> _Task description_
From the line that contains "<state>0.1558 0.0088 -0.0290" through the line that contains "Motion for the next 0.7", output every line of the listing below exactly and leave out all the rest.

> _Material shown_
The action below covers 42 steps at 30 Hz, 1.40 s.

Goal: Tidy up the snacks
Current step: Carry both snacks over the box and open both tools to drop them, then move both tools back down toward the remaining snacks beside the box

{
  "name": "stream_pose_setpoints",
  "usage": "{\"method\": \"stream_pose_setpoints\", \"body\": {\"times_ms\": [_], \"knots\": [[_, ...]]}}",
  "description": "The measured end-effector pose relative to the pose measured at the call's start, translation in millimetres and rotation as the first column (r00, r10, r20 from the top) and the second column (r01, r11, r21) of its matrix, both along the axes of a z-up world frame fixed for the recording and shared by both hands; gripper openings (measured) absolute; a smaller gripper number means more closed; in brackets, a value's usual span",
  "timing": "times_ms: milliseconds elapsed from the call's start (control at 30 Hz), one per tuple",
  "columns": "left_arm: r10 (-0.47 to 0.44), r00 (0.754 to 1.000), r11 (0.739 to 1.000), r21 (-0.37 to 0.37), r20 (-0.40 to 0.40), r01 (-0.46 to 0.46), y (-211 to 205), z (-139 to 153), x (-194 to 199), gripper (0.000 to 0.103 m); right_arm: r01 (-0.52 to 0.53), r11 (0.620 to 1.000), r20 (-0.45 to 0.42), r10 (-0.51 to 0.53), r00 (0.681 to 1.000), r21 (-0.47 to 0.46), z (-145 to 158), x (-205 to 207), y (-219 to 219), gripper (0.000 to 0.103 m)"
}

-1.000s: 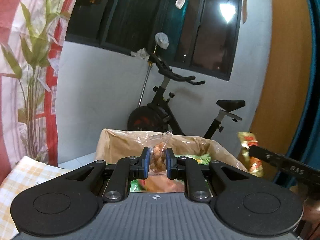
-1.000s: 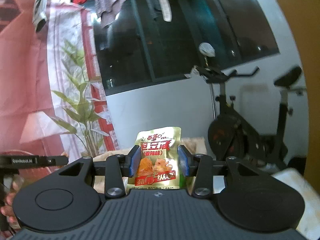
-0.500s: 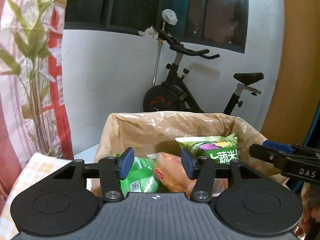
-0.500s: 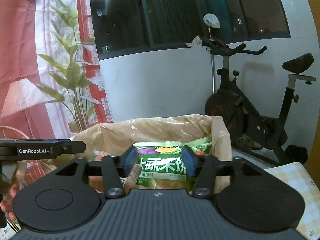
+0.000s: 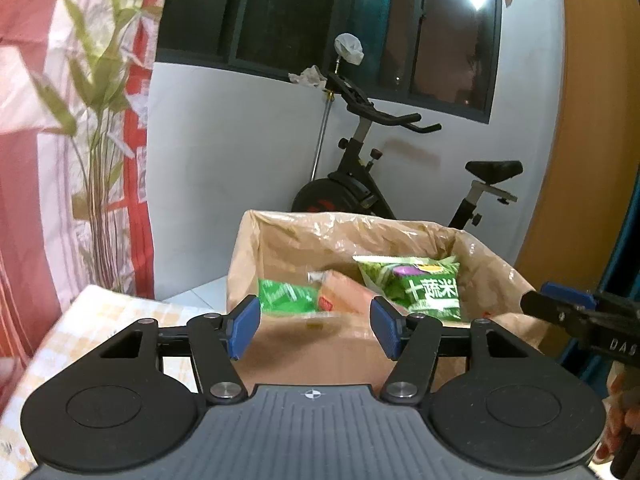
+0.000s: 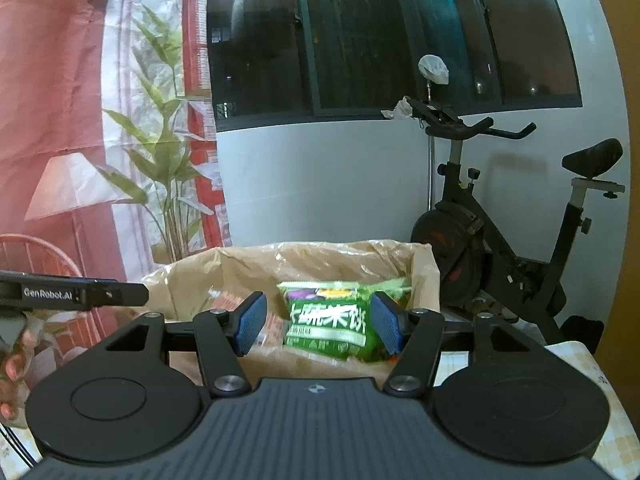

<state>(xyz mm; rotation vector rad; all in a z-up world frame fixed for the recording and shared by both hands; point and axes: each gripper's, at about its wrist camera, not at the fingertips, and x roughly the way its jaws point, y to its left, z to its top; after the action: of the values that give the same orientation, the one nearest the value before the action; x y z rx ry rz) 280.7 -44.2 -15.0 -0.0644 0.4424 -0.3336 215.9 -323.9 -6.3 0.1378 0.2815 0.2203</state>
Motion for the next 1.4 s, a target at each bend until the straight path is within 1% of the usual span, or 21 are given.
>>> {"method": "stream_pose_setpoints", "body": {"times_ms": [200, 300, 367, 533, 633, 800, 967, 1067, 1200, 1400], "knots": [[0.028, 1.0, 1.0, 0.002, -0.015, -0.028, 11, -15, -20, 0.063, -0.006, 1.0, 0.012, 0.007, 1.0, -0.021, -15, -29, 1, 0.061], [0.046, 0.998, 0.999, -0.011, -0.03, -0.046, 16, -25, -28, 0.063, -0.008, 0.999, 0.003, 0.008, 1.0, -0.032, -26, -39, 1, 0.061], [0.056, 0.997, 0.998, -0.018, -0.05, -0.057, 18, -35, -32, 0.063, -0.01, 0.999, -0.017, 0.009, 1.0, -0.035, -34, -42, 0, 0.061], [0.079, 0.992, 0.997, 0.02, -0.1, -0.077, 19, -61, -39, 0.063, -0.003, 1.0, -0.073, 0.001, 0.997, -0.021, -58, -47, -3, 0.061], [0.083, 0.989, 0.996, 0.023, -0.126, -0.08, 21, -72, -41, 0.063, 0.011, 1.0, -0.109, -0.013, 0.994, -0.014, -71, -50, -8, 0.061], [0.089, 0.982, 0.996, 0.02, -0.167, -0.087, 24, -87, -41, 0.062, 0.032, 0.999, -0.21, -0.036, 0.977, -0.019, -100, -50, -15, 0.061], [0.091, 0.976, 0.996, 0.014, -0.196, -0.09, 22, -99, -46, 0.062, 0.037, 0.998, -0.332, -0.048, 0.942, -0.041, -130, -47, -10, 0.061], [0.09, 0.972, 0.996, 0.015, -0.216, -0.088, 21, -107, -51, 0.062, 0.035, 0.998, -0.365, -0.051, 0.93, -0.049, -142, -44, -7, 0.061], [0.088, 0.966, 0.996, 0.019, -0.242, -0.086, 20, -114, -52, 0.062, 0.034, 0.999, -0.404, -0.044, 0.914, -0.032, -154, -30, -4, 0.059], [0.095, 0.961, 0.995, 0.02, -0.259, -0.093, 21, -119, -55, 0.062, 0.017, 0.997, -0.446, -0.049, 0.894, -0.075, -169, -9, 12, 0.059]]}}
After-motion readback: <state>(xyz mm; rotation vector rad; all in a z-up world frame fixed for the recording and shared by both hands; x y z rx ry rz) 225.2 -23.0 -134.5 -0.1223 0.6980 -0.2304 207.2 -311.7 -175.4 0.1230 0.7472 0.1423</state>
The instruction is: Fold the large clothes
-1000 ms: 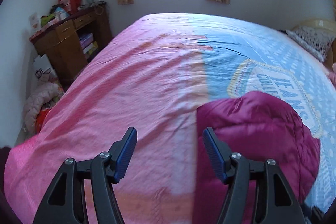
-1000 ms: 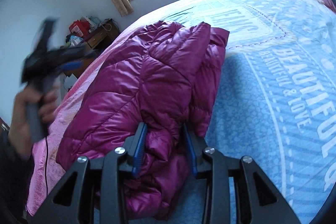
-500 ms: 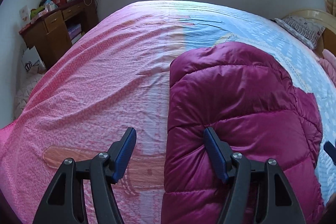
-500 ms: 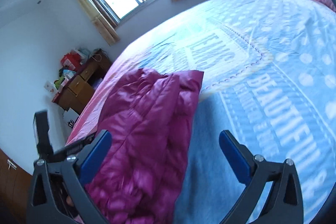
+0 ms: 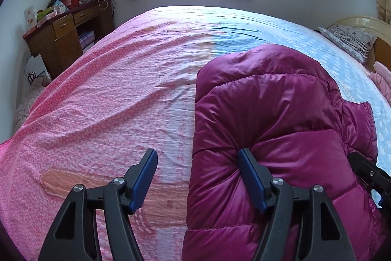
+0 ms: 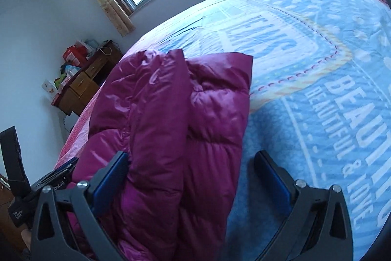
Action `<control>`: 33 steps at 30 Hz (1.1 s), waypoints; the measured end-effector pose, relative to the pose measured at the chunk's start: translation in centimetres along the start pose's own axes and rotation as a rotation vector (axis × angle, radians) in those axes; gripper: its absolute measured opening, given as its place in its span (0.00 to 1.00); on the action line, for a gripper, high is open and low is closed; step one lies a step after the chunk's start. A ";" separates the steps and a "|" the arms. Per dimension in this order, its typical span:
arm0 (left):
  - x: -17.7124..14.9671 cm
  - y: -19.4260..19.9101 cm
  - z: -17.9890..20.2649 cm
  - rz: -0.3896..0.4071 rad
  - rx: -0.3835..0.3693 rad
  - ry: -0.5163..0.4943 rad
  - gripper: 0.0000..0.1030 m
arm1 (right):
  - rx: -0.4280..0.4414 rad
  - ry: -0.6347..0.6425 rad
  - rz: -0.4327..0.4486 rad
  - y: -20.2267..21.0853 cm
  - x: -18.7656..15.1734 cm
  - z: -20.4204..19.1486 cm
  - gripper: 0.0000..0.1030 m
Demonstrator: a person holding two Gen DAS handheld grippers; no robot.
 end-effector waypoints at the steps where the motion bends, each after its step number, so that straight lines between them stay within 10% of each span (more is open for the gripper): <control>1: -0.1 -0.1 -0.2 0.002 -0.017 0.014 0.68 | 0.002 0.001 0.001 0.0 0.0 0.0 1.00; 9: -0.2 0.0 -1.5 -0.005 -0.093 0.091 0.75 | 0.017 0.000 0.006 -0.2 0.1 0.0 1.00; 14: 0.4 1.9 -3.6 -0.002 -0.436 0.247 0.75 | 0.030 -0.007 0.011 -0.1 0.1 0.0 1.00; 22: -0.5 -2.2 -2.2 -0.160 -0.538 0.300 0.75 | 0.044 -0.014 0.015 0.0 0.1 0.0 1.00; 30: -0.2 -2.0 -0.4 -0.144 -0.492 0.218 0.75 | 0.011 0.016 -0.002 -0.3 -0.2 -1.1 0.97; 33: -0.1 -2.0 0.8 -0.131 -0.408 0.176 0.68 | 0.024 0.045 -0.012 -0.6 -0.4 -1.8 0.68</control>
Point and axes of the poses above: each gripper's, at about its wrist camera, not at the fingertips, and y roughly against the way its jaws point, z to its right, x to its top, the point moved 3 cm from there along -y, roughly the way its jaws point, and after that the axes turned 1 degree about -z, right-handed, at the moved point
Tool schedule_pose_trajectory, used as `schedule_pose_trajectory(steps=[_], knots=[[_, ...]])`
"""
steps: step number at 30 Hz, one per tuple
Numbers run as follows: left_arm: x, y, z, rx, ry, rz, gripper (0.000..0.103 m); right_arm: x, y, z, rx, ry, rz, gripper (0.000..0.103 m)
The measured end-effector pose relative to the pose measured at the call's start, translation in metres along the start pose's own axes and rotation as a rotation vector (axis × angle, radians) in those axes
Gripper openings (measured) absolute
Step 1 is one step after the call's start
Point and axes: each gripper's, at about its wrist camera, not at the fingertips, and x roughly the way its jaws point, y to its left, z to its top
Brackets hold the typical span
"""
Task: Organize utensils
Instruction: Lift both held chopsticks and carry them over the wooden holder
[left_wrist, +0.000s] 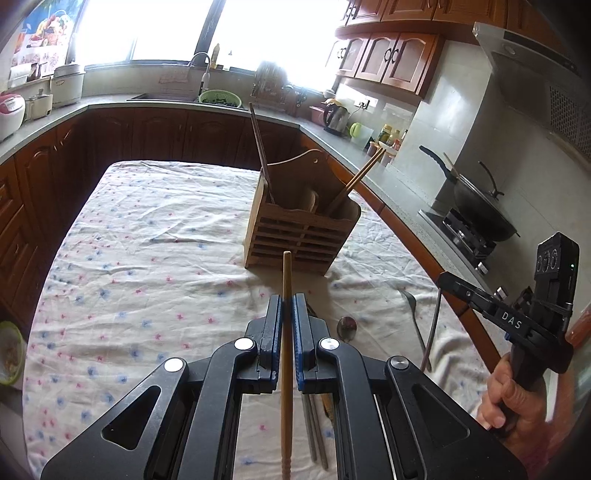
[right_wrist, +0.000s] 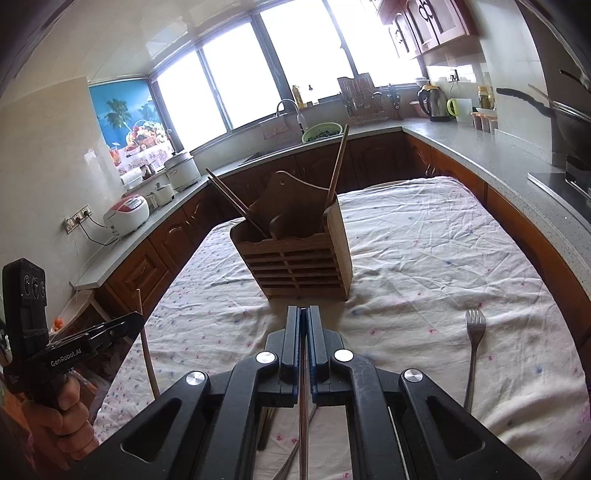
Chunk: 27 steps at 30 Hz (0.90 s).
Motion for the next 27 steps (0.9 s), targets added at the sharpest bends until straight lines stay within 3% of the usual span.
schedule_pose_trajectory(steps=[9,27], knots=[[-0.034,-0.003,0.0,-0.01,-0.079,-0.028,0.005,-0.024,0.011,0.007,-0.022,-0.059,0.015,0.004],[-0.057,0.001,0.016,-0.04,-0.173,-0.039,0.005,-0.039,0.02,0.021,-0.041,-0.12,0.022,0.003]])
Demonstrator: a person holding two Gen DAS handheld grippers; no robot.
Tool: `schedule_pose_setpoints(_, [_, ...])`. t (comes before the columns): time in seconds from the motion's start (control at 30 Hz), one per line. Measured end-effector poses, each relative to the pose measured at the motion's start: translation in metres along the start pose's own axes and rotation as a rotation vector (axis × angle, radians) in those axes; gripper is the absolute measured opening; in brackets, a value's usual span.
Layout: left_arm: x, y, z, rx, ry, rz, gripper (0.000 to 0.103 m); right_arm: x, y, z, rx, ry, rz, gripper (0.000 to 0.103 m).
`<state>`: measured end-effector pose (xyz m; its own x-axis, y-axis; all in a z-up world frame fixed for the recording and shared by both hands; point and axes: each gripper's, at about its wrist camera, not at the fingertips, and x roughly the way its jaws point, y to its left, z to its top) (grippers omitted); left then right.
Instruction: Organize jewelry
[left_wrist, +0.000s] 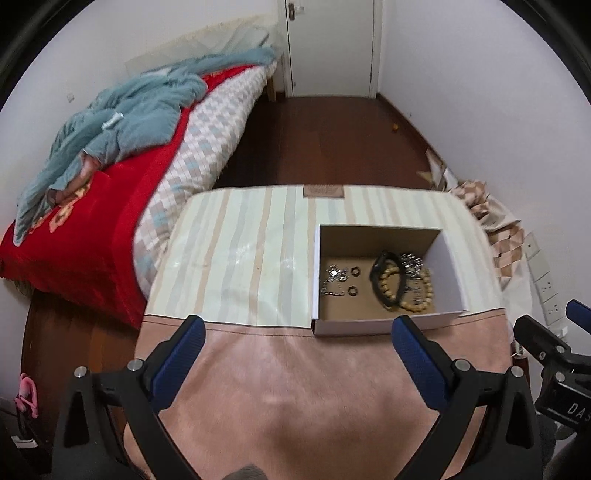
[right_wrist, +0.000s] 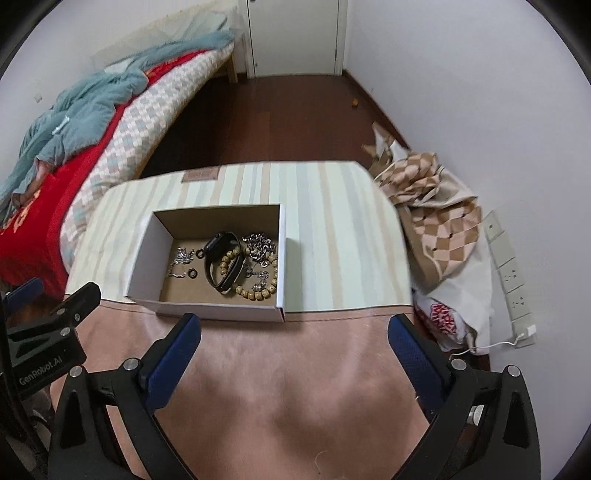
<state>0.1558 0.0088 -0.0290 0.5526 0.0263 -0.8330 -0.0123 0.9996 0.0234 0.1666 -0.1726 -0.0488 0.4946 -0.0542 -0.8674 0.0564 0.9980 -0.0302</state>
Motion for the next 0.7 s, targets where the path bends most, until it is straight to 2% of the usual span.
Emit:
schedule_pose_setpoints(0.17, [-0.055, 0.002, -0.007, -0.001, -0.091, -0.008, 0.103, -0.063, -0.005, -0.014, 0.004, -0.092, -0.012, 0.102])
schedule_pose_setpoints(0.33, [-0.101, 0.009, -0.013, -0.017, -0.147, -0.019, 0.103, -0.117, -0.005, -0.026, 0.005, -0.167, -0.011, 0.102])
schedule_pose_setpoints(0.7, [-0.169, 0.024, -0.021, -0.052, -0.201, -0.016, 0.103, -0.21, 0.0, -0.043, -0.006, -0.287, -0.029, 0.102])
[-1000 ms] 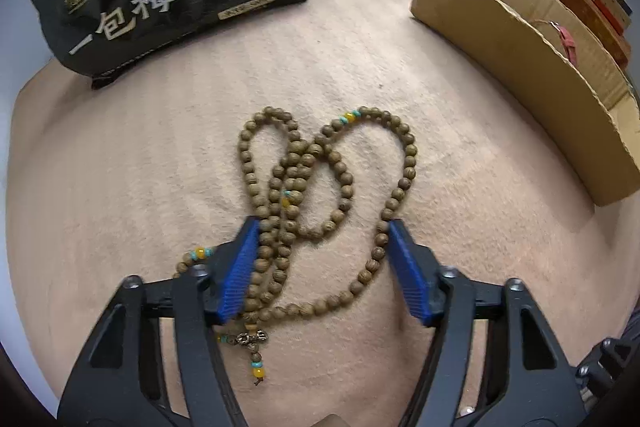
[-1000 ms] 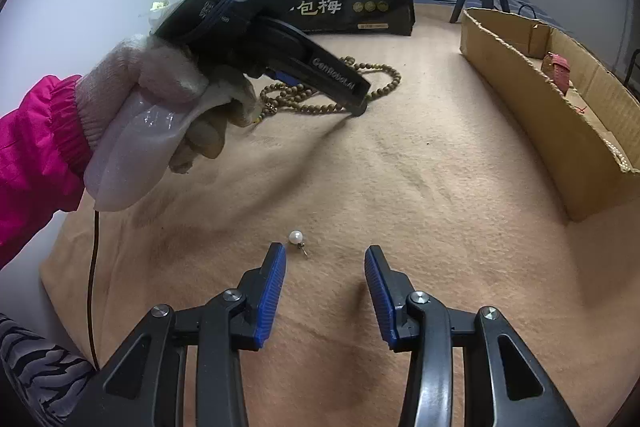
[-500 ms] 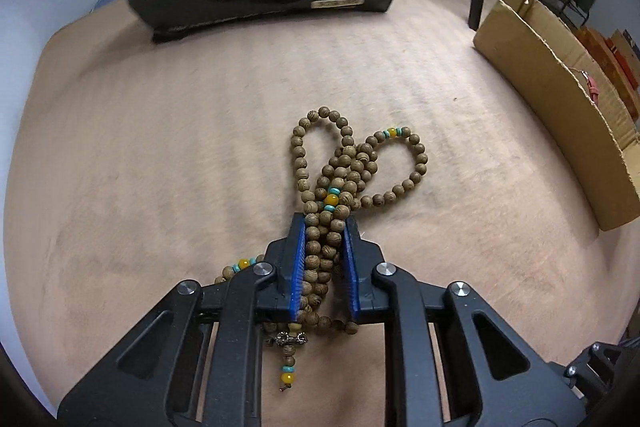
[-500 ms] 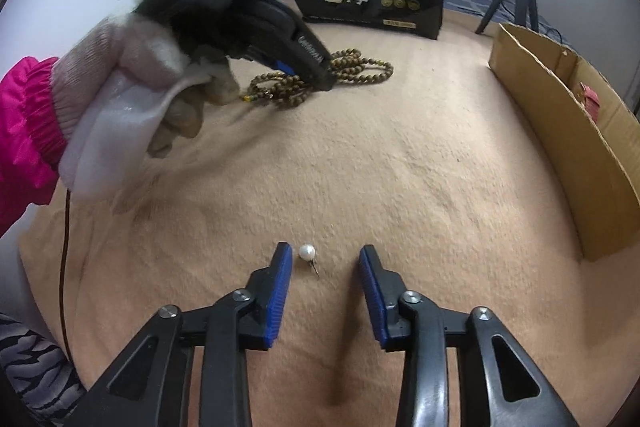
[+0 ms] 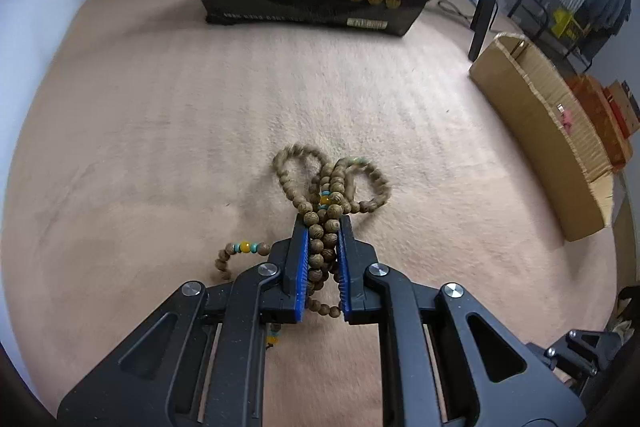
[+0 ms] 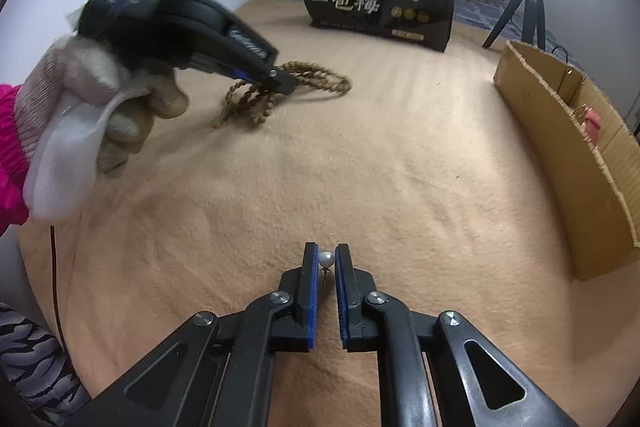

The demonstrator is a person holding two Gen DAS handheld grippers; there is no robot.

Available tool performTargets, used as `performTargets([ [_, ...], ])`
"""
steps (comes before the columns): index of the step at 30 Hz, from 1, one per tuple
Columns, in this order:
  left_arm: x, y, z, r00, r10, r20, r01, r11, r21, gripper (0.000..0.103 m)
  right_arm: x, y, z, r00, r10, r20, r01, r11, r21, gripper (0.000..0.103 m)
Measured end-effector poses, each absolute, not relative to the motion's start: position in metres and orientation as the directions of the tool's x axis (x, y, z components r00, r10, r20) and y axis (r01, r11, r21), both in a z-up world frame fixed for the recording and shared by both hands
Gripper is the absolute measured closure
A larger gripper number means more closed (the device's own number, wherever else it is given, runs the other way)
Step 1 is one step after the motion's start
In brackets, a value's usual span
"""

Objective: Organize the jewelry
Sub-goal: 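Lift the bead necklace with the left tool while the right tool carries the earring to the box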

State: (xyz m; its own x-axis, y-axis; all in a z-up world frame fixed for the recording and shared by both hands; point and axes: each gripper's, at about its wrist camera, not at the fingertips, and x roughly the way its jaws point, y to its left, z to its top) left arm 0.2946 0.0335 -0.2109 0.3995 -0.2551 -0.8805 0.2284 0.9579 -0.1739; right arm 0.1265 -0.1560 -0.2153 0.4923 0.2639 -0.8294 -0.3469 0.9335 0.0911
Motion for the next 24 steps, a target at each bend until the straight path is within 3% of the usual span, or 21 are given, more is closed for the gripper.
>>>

> _Finished task_
<state>0.1558 0.0088 -0.0290 0.5526 0.0263 -0.8330 -0.0123 0.9996 0.0234 0.1666 -0.1726 -0.0488 0.4946 -0.0542 -0.8674 0.0564 0.9980 -0.0302</state>
Motion for the next 0.7 s, targets where the path bends most, until it is straight to 2% of the usual span.

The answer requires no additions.